Орешник ударил его по губам. Несильно ударил, только когда грязное слово слетело с губ восьмилетнего мальчика. Тот заревел громче, размазывая по лицу слезы. И стало вдруг Орешнику противно, а больше того – стыдно за то, что это вот – его сын. Кто ж допустил, чтобы он вырос такой размазней и мразью? Сам ты, Орешник Мхович, и допустил...
– Иди, – сказал Орешник, пуская его, и тот тут же дал стрекача через двор, так что пятки засверкали. Орешник глядел ему вслед, хотя он уже скрылся, – и вдруг что-то снизу и сбоку налетело на него да так вцепилось и сжалось, что он вздрогнул и покачнулся, едва устояв на ногах.
То была Иволга, растрепанная, в порванном платье. Обхватила ручонками его за пояс и прижалась всем своим дрожащим тельцем к Орешниковой ноге, ткнулась личиком ему в бок. Орешник оторопело смотрел на нее, чувствуя, как она жмется и дрожит. Потом нерешительно опустил ладонь на чернявую макушку.
– Не бойся, милая, – сказал. – И прости... дурные они мальчишки, глупые. Они тебя больше не тронут.
Иволга вскинула голову. Личико ее, маленькое, худенькое, было таким серьезным, что в иной день это было бы смешно.
– Они говорят, я ее у них украла, – сказала девочка, вглядываясь в Орешника. – Но мне же ее не надо... не надо! Она сама меня заставляет воск лить, и книжки читать эти страшные, и травы ночью копать на погосте, спиной к луне... а я не хочу! Не хочу, пусть она меня отпустит, пусть они ее себе забирают назад!

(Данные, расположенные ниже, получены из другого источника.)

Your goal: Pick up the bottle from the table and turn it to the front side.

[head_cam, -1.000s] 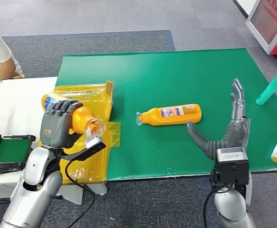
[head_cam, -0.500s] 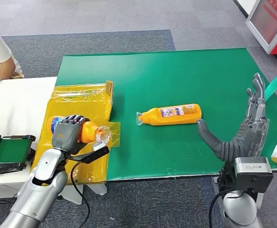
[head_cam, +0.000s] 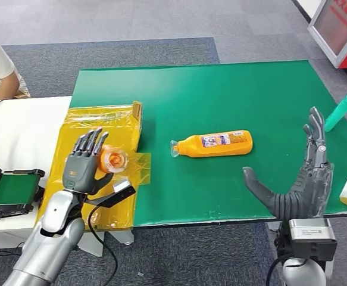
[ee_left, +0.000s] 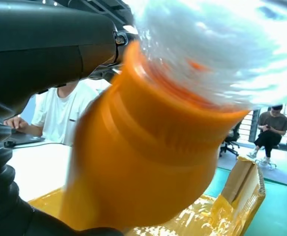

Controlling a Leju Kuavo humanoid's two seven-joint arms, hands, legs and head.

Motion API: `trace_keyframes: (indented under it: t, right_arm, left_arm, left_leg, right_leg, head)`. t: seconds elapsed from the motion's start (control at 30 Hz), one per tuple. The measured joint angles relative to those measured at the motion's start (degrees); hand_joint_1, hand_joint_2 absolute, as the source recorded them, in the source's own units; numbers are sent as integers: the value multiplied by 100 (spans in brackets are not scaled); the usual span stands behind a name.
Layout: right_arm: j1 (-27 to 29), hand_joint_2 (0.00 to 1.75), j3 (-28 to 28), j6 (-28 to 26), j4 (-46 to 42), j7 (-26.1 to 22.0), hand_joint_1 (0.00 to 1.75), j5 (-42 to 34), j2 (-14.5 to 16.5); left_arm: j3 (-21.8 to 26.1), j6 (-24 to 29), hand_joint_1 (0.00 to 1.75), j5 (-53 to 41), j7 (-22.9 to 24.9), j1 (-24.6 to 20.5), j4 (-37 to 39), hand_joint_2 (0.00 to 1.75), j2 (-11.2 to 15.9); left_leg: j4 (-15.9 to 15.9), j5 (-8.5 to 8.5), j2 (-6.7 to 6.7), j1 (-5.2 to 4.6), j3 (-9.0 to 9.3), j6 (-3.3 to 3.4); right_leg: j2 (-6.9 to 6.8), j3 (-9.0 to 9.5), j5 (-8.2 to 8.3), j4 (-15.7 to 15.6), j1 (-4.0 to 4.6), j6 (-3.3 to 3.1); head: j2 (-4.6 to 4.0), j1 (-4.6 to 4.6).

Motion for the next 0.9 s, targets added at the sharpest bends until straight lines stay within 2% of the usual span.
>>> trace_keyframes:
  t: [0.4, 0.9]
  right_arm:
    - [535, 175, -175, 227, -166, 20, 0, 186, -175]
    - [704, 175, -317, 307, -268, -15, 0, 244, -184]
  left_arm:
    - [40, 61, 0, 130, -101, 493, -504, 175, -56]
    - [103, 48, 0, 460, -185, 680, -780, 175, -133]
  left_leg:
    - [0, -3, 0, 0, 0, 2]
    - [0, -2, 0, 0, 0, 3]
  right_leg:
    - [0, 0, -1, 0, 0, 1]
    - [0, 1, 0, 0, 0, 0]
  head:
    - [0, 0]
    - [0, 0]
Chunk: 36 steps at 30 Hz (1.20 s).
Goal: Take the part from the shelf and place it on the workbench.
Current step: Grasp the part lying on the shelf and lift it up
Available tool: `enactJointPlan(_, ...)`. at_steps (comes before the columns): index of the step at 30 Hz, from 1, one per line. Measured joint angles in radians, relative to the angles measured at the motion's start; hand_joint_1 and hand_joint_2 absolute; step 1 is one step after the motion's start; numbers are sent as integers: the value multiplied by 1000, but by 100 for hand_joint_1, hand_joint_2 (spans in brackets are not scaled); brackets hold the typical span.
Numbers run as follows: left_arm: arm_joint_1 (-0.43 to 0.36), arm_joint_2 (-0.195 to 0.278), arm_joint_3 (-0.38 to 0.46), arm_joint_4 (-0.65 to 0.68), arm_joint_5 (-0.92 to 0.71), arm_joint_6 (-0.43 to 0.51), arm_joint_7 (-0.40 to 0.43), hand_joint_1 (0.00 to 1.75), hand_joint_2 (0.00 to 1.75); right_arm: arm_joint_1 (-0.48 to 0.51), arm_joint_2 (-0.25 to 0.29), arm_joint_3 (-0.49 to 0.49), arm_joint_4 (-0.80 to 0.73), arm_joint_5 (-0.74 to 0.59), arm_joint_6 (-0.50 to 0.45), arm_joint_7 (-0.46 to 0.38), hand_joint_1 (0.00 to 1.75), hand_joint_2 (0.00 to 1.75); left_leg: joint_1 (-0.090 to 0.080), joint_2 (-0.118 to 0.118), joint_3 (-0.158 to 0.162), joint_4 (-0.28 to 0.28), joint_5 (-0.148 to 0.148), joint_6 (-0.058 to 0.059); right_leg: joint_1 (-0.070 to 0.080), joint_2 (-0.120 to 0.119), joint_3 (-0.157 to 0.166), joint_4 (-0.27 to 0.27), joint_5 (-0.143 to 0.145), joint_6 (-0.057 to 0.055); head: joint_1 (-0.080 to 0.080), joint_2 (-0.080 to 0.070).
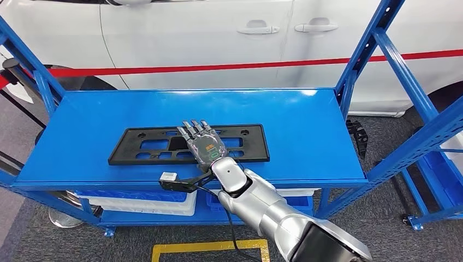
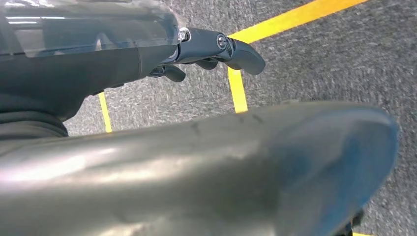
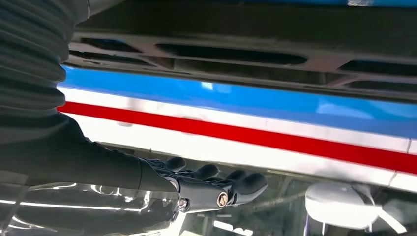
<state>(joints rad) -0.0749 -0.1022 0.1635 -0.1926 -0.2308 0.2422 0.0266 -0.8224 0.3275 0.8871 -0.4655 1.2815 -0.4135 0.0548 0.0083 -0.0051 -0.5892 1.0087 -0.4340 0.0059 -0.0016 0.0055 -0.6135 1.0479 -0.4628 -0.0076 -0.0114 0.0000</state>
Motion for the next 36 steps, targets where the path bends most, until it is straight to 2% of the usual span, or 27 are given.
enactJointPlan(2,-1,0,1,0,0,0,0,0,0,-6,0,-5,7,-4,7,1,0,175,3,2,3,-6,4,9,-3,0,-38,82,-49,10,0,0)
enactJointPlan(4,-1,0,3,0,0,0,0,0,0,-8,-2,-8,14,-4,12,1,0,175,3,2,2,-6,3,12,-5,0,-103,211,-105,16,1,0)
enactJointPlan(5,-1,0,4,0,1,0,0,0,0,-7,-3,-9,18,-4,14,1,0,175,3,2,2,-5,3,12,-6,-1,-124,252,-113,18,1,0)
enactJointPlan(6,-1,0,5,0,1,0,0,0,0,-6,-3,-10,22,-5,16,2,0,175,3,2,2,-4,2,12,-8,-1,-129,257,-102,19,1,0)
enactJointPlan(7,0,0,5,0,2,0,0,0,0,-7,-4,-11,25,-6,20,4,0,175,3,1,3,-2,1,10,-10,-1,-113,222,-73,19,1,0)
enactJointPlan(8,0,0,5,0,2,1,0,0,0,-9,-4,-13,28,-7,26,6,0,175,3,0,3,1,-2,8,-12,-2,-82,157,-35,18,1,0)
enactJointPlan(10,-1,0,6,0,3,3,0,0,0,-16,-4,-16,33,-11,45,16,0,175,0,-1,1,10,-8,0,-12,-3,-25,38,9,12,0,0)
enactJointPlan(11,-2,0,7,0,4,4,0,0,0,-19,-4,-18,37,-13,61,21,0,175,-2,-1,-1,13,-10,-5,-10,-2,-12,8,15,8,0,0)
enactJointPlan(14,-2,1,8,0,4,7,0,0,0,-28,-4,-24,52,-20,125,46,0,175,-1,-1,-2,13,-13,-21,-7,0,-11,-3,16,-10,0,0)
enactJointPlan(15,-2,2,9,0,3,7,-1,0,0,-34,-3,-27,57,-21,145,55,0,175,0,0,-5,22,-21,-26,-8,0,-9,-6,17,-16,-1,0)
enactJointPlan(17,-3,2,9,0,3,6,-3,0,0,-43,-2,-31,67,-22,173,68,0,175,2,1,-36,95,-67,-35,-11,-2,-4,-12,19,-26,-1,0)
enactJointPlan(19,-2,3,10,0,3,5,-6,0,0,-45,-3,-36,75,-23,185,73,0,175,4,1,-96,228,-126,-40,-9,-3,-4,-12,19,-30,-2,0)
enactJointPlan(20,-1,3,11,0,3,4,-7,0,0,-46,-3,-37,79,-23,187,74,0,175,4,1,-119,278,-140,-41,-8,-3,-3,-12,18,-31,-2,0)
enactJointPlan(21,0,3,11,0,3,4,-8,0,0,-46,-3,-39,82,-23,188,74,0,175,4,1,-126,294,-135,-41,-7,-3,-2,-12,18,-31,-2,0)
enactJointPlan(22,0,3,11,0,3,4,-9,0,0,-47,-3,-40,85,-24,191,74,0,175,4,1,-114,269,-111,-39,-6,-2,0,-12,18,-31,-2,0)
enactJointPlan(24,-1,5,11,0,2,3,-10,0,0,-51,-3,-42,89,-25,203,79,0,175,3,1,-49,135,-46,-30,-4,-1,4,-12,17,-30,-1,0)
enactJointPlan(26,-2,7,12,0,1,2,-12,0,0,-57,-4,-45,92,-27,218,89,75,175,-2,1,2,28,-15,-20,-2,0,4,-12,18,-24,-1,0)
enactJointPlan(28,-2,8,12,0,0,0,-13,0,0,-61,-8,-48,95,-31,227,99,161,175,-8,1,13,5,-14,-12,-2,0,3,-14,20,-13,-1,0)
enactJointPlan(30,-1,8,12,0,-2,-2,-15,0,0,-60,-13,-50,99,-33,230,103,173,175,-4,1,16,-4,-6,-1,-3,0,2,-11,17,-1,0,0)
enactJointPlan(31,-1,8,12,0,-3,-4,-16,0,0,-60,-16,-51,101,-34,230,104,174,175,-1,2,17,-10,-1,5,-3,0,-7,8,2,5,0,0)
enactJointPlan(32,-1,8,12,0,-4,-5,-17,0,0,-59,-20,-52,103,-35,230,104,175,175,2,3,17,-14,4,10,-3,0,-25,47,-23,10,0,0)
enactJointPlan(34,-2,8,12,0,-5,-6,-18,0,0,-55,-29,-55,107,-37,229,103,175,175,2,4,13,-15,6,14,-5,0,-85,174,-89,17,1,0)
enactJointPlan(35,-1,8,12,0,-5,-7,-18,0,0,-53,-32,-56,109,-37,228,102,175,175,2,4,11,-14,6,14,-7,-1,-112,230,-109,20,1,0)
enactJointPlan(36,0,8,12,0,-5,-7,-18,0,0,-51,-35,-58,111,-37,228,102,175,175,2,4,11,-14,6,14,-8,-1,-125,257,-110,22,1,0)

Последние слова она прокричала – и, ткнувшись снова лицом Орешнику в бок, наконец расплакалась. Тут уж он не выдержал и взял ее на руки, и она тут же обхватила ручонками его шею. Орешник сел на скамью за амбаром, поглядывая на крышу – и впрямь прохудилась, – и сидел так, молча баюкая на руках дочку, которой у него не было и не будет никогда.
* * *
Он не знал, чего ждать от Медовицы после случая за амбаром – и удивился, когда она сделала вид, будто ничего не стряслось. Сыновей не наказала, конечно, но и к Орешнику не стала холодней – наоборот даже, ту ночь он долго еще помнил, при одной только мысли о ней в паху сладко замирало. С тех пор Злат и Желан Иволгу не задирали – то ли отца все-таки испугались, то ли мать им что-то об этом сказала, Орешник не знал. Делали теперь вид, будто вовсе ее нет, внимания уделяли ей не больше, чем любой из дворовых девок, хотя она с ними в одних горницах жила и ела. Наказать тем, видать, думали – а она их равнодушию только рада была. Еще больше времени стала проводить теперь за Медовицыной наукой, и все чаще видел Орешник ее, склонившую чернявую головку над книгой, старательно водящую тонким пальчиком по строкам, прилежно выговаривающую новые, все более сложные слова. Напоминала она Орешнику его самого, каким он был в ее годы, как старался постичь науку, которой учил отец, и не только оттого, что боялся ремня, а потому что любил Орешник отца и не хотел огорчить. И когда он подумал об этом, вдвое жальче стало ему эту девочку – для кого, бедная, трудится? Для чужой и жестокой бабы? С этой мыслью Орешник подошел как-то к Иволге, заглянул ей за плечо, погладил по голове, похвалил за учение. И так она вдруг расцвела – словно солнышко вышло из-за тучи, заволакивавшей лицо ее все эти месяцы. С той поры Орешник стал частенько заглядывать в горницу, когда Иволга там одна сидела. Заодно потихоньку вызнавал, чему ж там такому Медовица ее учит – любопытство его разбирало. А Иволга только и рада была – часами могла, сидя на скамье и болтая тонкими ножками, не доходящими еще до полу, щебетать и рассказывать Орешнику все, что узнала.
– А еще есть такая трава – называется колюка. Ее собирать надо на опушке меж тремя дубами и непременно в ущербную луну, а потом сушить на глиняной полочке, а потом меленько потолочь и хранить непременно в бычьем пузыре. Тогда еще через две луны надо обкурить этой травою стрелы, и ни одна птица тогда не уйдет от такой стрелы, и никакой злой наговор к такой стреле не прилипнет. А еще есть разрыв-трава...
И говорила, говорила – только сиди да слушай, и глаза ее блестели почти точно так, как глаза Медовицы, глянувшей на Орешника сквозь зазор в частоколе бани.
– Да ну! Вот оно как! Надо же! – дивился Орешник, лукаво поглядывая на девочку и видя, как ей радостно от его нарочитого удивления.